Apart from its crabbed argument that owners who must pay significantly more for vehicles if the rules go into effect have no standing to challenge them, the EPA’s only excuse as to why it didn’t submit the two rules to the Science Advisory Board for review is that it published them in the Federal Register. According to EPA, the Science Advisory Board could have scanned the Federal Register each day looking for proposed rules that might contain scientific foundations that it should review.
Fortunately, the D.C. Circuit Court rejected the “Federal Register” dodge to the Science Advisory Board submission requirement as far back as 1981. In American Petroleum Institute v. Castle,the court held that, in the context of the SAB statute, “making available” required that EPA submit the material to the Board. This is reinforced by the statutory requirement in the same sentence that the “relevant scientific and technical information in the possession” of EPA also be submitted with the rule or standard. Publication of the draft rule is not sufficient.
It is also unreasonable to put the onus on the Scientific Advisory Board to scan any number of government publications and postings, and then try to determine which criteria documents, standards, limitations or regulations should have been submitted to it. According to EPA’s logic, no individual or entity needs to file any information in conjunction with a request for an EPA permit if the agency can find that information in a public record. That is not the standard that EPA applies to documents and information it is supposed to review.
The only serious issue is what the courts should do about EPA’s violation of law. EPA’s statutory violation cannot be dismissed as a harmless error. Congress enacted the requirement for Science Advisory Board review because it believed it would make a difference in the standards and regulations EPA issued, and that has proven true time and time again. EPA’s violation relating to these rules is especially consequential, as the two affidavits of the former chairman of the Science Advisory Board explain: these are precisely the type of rules that Congress intended the Board to evaluate, and EPA’s failure to obtain the required peer review is inexcusable.

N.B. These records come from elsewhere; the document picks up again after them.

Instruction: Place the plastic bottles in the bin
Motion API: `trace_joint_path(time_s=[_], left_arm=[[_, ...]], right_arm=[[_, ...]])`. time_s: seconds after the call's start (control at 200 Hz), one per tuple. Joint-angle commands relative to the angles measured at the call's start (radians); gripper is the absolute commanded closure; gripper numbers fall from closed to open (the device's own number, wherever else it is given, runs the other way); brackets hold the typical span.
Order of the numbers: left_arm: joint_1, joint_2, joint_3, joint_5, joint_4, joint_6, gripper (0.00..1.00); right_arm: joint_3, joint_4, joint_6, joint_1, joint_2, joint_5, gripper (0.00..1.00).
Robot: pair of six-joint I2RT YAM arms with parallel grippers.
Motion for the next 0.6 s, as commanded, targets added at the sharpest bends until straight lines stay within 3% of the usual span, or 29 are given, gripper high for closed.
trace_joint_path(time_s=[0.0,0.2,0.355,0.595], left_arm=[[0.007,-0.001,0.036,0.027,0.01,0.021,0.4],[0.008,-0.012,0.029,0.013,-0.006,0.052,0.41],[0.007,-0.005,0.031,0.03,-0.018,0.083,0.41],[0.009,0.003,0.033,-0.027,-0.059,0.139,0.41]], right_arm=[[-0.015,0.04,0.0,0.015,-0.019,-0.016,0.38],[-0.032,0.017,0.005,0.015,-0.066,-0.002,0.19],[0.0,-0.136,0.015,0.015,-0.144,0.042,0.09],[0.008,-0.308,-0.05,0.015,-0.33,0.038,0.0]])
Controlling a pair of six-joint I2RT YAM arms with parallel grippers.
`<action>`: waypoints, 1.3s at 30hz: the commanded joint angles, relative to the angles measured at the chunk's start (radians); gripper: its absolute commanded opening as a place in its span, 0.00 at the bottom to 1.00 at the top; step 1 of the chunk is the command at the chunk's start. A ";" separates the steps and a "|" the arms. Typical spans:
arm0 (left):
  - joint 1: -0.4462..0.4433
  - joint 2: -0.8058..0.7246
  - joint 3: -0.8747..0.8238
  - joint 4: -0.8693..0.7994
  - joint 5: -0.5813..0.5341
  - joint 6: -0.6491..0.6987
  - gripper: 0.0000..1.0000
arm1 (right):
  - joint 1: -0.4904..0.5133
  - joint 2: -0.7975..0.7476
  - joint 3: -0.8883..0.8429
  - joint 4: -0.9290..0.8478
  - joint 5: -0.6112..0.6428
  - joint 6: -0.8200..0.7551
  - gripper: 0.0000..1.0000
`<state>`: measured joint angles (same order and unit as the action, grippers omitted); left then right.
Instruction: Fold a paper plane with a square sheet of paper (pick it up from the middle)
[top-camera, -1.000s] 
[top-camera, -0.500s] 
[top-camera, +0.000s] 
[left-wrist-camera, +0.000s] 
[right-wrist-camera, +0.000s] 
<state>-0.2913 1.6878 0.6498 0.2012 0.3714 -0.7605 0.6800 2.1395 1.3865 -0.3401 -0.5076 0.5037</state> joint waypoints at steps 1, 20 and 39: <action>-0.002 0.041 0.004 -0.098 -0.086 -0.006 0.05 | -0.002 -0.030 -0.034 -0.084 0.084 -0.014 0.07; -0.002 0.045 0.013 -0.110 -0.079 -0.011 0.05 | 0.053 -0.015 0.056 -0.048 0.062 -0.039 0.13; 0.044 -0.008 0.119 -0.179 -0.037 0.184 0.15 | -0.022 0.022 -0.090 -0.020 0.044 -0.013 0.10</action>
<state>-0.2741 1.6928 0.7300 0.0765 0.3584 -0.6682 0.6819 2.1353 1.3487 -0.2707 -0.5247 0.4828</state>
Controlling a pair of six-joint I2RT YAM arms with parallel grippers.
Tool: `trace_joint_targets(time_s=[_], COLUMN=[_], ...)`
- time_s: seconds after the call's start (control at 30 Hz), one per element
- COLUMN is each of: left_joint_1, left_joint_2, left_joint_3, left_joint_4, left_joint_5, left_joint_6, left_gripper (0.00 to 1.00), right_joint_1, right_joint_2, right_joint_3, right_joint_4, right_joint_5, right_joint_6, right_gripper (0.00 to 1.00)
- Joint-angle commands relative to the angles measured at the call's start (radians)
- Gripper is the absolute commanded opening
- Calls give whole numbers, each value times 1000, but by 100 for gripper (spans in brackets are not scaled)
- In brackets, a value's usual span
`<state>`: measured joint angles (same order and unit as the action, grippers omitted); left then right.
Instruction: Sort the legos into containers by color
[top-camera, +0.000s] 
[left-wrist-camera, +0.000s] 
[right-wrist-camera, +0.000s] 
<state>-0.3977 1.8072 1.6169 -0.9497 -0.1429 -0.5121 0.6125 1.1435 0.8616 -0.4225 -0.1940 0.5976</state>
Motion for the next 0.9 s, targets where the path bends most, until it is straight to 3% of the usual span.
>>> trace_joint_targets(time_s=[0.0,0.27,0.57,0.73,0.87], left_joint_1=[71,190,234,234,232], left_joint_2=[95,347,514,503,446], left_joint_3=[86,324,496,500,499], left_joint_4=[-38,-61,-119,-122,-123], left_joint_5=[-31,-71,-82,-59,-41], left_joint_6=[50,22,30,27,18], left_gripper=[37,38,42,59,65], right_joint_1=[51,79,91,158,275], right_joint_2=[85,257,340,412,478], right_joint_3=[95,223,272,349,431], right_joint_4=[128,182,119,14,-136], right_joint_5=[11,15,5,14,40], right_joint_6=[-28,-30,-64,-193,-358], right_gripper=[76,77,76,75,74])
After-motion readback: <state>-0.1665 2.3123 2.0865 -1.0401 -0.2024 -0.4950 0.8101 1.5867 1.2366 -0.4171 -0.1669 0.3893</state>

This year marks the 800th anniversary of Magna Carta, which established that even the King of England had to abide by “the law of the land.” That principle evolved in England to prevent various abuses by the executive and is even more firmly rooted in our constitutional republic. For EPA to follow “the law of the land” in these cases, it must submit the rules and underlying scientific information to the Board and consider its comments thereon before issuing final standards and regulations.